Here's an example of a new button, which will automatically add header text for you.
buttonCreator.addButtonToMenu('Header', '<h1>', '</h1>')
Getting the buttons below a comment box that appears when the user clicks reply was rather difficult to get working so if you run into issues please let me know, and if you're better than me at javascript please feel free to give the code a scan and let me know any improvements that could be made, it was very trial and error getting this running.
Don't know Tildes preferred option for updating something, didn't want to make a full new post just to say "wow look update", so posted here as a new comment.
I think your code is straightforward and easy to read. I’ll definitely try this out later tonight.
A few comments about the code:
I have a habit of trying to shorten expressions, so instead of:
I would do something like
I realize that doing too much of this can hurt readability.
Also, I started using tailwind css lately and I quite prefer it to defining my own styles.
Colorblind user/user of Solarized Light here. Is there any way we could limit or set what colors are available for the username colors? There are a number of colors that I'm struggling to read.
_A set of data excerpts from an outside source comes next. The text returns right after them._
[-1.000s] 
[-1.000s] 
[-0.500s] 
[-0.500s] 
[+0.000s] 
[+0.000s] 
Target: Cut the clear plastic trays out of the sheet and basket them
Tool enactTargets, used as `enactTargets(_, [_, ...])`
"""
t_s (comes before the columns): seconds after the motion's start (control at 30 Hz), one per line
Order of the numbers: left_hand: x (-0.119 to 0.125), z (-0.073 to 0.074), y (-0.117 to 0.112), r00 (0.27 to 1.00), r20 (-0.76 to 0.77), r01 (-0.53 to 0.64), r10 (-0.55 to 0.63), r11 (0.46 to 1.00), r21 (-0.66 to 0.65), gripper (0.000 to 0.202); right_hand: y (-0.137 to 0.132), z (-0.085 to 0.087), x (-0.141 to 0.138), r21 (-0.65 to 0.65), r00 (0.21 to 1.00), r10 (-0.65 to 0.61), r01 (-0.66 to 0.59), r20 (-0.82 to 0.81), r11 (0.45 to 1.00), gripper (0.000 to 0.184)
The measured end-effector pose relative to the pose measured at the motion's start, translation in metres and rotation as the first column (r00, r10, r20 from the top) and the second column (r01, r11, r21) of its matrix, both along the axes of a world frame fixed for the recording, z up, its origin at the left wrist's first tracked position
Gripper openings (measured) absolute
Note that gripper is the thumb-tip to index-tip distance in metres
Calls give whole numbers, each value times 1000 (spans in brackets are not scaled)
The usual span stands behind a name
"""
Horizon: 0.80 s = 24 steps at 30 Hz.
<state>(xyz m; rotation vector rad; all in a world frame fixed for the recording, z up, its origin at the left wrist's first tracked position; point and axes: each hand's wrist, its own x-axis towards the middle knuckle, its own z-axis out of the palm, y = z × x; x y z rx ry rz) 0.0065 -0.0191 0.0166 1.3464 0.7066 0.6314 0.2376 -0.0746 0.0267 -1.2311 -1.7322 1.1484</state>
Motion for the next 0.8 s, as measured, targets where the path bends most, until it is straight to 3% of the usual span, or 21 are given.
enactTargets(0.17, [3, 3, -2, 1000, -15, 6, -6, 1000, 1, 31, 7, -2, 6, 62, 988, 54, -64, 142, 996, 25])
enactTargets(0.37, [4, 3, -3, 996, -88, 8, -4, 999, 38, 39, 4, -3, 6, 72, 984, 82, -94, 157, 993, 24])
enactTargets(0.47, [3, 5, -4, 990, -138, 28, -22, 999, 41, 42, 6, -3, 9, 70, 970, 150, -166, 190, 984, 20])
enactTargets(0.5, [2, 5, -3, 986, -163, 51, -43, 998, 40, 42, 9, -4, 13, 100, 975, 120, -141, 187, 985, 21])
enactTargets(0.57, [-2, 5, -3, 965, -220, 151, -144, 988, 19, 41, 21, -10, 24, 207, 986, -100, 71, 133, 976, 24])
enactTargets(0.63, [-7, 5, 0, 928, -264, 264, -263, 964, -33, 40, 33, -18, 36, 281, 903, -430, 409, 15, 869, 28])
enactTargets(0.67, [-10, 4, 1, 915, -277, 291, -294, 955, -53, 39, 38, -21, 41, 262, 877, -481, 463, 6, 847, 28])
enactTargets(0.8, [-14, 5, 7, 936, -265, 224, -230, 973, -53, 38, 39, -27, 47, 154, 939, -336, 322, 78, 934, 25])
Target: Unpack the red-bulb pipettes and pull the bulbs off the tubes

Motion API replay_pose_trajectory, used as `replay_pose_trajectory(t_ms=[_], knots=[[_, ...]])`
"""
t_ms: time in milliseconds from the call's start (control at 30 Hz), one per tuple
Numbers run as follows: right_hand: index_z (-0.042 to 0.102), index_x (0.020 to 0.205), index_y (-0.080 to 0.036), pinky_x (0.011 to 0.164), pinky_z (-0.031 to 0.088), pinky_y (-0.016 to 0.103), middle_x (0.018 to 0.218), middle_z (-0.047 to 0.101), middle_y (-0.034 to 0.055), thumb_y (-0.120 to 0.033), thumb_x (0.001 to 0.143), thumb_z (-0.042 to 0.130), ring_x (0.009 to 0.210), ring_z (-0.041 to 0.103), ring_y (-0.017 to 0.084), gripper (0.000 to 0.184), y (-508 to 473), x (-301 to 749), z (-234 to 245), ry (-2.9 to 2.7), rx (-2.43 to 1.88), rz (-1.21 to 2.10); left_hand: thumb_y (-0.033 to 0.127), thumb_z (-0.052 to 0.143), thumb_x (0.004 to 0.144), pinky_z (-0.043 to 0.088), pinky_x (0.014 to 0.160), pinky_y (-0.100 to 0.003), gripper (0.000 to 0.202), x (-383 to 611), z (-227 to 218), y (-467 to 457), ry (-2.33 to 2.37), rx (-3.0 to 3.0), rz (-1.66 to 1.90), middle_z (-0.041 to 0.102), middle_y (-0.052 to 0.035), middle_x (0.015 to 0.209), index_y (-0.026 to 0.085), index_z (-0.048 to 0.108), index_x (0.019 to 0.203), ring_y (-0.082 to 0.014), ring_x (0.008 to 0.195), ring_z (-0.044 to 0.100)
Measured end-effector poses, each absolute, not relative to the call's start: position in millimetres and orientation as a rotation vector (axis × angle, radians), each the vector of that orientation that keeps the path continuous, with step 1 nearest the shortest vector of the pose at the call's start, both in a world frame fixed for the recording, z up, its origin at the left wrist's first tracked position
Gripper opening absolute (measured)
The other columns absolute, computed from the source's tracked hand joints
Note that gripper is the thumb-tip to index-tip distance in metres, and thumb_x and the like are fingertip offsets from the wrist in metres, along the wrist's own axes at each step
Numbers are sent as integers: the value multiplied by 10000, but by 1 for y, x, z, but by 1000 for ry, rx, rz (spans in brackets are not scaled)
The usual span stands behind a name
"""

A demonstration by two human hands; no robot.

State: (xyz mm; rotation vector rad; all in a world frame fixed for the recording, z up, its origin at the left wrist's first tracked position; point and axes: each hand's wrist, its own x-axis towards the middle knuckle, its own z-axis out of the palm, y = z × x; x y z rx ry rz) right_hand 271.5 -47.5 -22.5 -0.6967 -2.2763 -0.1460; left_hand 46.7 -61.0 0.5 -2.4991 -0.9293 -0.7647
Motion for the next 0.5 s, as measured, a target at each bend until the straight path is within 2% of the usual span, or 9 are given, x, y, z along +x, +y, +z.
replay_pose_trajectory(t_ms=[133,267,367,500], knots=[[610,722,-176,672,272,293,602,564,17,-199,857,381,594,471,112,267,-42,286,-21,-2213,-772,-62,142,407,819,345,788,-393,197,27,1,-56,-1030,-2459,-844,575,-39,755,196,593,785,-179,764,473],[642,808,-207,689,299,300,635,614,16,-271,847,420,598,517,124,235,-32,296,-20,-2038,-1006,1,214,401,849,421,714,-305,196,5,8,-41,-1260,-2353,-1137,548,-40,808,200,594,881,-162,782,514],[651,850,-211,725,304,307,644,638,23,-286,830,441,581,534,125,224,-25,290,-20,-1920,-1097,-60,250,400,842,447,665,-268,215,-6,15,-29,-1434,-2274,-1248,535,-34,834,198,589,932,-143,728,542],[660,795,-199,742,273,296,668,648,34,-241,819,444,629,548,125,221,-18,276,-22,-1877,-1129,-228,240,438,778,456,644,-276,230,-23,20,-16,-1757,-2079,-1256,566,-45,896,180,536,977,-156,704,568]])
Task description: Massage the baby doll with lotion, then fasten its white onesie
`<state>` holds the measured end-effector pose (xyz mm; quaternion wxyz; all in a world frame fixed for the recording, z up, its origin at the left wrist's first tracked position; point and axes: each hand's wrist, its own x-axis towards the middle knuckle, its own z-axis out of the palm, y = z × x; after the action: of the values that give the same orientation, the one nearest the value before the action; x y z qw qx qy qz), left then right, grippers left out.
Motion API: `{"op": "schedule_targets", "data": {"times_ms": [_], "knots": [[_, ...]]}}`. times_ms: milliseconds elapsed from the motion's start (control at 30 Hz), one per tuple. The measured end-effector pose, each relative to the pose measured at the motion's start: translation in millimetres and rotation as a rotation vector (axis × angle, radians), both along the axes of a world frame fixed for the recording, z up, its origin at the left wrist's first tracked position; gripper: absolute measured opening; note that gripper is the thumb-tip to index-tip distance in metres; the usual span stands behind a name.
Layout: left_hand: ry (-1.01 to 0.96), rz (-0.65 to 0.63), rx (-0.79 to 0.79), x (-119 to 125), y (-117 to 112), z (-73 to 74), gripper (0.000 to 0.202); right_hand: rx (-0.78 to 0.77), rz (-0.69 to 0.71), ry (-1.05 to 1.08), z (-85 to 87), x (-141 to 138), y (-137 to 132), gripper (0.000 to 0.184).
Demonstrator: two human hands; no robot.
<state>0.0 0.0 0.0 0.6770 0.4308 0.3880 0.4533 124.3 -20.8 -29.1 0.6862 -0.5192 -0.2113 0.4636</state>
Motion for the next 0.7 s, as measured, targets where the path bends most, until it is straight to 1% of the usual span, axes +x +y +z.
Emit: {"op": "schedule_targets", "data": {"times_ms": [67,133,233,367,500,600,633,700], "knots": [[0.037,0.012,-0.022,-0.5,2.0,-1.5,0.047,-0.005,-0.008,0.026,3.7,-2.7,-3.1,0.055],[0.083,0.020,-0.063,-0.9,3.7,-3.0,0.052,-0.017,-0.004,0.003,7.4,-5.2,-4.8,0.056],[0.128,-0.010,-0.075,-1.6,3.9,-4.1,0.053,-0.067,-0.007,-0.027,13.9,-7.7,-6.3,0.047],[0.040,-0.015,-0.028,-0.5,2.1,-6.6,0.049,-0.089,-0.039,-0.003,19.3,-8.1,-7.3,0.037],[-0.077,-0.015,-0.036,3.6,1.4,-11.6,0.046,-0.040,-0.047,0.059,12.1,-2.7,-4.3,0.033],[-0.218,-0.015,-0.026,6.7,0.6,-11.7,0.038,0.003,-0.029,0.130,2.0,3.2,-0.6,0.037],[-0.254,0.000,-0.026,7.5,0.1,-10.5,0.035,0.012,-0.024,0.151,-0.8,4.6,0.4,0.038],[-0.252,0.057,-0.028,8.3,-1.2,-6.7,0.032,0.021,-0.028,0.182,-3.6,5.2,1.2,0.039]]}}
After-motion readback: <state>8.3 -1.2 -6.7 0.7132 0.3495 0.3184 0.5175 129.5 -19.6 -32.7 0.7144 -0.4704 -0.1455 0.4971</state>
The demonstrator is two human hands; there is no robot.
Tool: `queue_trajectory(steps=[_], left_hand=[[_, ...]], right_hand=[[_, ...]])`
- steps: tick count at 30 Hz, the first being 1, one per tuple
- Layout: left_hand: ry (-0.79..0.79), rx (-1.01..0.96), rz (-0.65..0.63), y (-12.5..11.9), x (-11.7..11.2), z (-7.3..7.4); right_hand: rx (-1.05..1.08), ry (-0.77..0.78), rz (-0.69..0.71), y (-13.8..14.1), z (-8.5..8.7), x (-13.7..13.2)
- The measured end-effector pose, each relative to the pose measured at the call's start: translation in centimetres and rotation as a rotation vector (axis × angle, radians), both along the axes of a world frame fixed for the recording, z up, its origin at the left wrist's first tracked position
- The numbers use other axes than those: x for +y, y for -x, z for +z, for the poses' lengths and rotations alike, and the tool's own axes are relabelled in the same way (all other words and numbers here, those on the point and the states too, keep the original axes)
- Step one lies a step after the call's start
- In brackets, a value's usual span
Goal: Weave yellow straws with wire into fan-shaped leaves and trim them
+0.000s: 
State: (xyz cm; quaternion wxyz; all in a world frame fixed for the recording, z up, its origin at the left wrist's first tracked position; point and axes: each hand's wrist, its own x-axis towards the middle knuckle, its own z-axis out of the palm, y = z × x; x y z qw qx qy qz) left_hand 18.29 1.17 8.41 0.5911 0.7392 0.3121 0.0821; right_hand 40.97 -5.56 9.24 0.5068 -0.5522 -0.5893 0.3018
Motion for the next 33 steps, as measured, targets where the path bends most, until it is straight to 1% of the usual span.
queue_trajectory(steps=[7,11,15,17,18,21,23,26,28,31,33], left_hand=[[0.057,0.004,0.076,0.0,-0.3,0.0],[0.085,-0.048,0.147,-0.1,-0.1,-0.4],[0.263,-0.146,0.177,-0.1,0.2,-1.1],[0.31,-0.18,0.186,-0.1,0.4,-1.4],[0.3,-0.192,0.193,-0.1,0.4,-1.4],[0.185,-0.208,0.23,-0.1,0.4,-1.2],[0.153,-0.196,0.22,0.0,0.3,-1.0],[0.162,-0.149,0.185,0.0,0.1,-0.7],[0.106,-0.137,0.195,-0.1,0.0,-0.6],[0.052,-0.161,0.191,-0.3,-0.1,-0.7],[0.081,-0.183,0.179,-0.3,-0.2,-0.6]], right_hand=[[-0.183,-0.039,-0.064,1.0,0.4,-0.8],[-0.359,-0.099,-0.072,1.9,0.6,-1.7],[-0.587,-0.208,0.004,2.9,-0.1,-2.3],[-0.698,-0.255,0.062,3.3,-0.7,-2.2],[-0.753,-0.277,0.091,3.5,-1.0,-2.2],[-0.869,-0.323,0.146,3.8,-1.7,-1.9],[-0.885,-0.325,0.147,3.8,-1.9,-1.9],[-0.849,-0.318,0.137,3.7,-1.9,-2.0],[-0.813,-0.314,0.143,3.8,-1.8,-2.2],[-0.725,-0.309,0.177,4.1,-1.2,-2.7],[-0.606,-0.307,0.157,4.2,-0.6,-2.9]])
I tried to make the code work with every theme well, but my colour vision isn't the best either so I may have made the defaults the opposite of useful for you. As I use a dark theme I just defaulted to blocking the darkest of names without thinking to do the same for bright vivid colours.
You can modify lines 78-79 to adjust how dark/bright usernames are allowed to go, if a generated user colour is outside those limits it will regenerate a new colour for the person.
I just tried out a few numbers and these seem to be readable with solarize light, but you can really set anything, just keep lowering the brightness until you feel it looks good for you and away you go.
You might be able to implement quick and dirty color blind profiles by using HSL colors. HSL uses a single parameter for the color (unlike rgb), so you’d just need to make profiles with different forbidden hue ranges. You lose non-rainbow colors by maxing out saturation and lightness, but it’s a start.
Hey, trying it out now this script is fantastic. Do you plan on turning it into a proper browser extension?
I don't have plans on doing that any time soon no. It's not something I've ever done before and I'd be worried about the level of access extensions have, combined with my lack of knowledge I'd be worried about exposing users to a potential exploit or other issues.
Though it would make it a little easier to do certain things. For example one of the features I scrapped was this. I was working on adding a button beside each tag to automatically blacklist it for you. I had it mostly complete but ran into the problem of making it cleaner. It functioned if it visibly opened a new tab to the blacklist page, added the tag, clicked save, then closed the tab, but Tildes CSP stopped me from doing any of that invisibly and Tildes current lack of API stops me from doing it the only other way I know of.